Странный на крыльце шел разговор.

Кажется, Лигуша куда-то собирался, и, кажется, надолго.

Все время возникала эта цифра — семь лет. Анечка считала — срок, Лигуша возражал — время. Но Анечку все равно не устраивали никакие формулировки. Семь лет казались ей чем-то чрезмерным. И в самом деле… Через семь лет моложе и привлекательнее она не станет… Шурик с раздражением осознал, что ни Лигуша, ни Анечка ни разу не упомянули ни одного конкретного географического пункта. А где можно проваландаться в нашей стране семь лет? Парагвай, упомянутый в разговоре, несомненно, являлся единственной страной, куда Лигуша не собирался. Нисколько не пугала бывшего бульдозериста и Анечкина угроза запереть его на все десять лет. «А здесь не тюрьма? — сипел Лигуша. — Подумаешь, семь лет!

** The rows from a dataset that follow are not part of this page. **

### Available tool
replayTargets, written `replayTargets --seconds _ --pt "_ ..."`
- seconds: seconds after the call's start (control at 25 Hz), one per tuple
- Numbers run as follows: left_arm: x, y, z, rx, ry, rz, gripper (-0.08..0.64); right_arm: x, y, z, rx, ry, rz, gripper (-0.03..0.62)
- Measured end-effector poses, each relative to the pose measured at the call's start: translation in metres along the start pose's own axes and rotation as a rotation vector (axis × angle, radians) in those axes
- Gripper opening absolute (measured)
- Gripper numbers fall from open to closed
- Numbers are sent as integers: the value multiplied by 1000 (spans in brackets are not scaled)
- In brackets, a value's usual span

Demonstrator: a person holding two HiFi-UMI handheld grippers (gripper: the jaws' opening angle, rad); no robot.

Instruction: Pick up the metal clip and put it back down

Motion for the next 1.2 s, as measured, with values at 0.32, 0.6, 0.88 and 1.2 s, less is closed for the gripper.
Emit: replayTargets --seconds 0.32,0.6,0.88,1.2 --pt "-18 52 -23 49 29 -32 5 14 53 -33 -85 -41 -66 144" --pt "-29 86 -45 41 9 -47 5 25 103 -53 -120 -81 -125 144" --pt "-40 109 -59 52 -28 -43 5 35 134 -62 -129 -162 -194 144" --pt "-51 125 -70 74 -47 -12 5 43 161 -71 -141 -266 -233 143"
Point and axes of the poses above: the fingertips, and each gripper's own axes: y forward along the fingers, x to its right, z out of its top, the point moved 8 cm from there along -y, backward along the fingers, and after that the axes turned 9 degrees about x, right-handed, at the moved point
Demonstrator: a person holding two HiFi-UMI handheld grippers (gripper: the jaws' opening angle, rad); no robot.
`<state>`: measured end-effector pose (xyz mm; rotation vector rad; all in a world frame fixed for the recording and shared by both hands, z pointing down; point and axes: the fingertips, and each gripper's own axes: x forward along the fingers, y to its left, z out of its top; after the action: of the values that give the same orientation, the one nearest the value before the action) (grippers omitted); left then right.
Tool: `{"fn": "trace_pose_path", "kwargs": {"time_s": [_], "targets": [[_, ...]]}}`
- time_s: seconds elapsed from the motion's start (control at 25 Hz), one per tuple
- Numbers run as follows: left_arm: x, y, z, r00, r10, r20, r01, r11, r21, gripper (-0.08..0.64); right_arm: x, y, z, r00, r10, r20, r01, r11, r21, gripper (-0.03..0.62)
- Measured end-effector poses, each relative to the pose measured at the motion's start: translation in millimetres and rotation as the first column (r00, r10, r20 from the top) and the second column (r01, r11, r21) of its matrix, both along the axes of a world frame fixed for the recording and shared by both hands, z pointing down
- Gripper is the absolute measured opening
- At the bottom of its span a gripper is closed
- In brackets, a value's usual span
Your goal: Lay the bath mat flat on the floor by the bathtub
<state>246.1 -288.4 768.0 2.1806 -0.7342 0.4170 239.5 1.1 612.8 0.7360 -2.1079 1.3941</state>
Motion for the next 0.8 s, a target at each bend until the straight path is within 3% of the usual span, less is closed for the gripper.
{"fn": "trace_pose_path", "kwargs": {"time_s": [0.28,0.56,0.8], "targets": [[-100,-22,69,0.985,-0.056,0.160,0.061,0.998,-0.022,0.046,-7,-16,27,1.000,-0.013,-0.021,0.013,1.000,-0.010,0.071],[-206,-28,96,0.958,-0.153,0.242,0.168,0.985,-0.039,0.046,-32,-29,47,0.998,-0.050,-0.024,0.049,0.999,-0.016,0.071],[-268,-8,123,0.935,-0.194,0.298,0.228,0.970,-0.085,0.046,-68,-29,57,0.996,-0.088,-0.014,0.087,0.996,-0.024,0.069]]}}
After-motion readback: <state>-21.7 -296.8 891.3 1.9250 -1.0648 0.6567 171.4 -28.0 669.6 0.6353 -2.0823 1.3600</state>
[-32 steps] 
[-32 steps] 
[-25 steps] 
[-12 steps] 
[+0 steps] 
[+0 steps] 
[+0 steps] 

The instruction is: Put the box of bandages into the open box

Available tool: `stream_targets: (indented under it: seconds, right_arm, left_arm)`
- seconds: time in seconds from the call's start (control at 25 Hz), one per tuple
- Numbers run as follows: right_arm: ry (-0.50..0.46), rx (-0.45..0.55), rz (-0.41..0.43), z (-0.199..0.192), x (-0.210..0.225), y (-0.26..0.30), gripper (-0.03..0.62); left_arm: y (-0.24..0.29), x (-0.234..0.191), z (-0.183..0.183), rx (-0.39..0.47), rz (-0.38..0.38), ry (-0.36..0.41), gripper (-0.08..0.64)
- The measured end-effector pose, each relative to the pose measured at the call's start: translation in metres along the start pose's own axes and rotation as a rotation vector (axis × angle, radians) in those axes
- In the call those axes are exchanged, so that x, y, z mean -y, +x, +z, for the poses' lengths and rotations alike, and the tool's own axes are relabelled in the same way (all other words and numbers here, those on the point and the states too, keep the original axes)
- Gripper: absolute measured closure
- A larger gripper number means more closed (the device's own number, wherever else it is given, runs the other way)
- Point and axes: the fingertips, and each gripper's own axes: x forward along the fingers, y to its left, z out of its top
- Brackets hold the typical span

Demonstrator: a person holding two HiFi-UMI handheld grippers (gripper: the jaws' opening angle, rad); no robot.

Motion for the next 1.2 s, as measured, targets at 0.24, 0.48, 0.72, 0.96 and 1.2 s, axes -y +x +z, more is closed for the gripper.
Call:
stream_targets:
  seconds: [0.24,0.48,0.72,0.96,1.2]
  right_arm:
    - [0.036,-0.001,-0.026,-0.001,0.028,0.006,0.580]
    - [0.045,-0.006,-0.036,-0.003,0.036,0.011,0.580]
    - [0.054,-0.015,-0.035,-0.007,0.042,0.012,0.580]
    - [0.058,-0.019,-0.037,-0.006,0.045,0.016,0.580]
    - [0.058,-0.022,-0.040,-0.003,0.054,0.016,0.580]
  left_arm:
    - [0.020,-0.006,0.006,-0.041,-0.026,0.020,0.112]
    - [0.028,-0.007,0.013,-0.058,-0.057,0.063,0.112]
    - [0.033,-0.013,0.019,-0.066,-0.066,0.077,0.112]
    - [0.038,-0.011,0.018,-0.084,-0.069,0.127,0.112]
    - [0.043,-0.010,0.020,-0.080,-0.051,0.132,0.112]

Другие подольше ждали!» Квакая с придыханием, как-то смеясь неприятно, он заколыхался, как настоящий человек-гора, подвергшийся внезапному землетрясению. Голый рыхлый живот затрясся, как бурдюк, каждый вечер наливаемый плохим пивом.

Вскочив, взбешенная Анечка коротким движением приткнула к голому животу Лигуши свой ужасный нож.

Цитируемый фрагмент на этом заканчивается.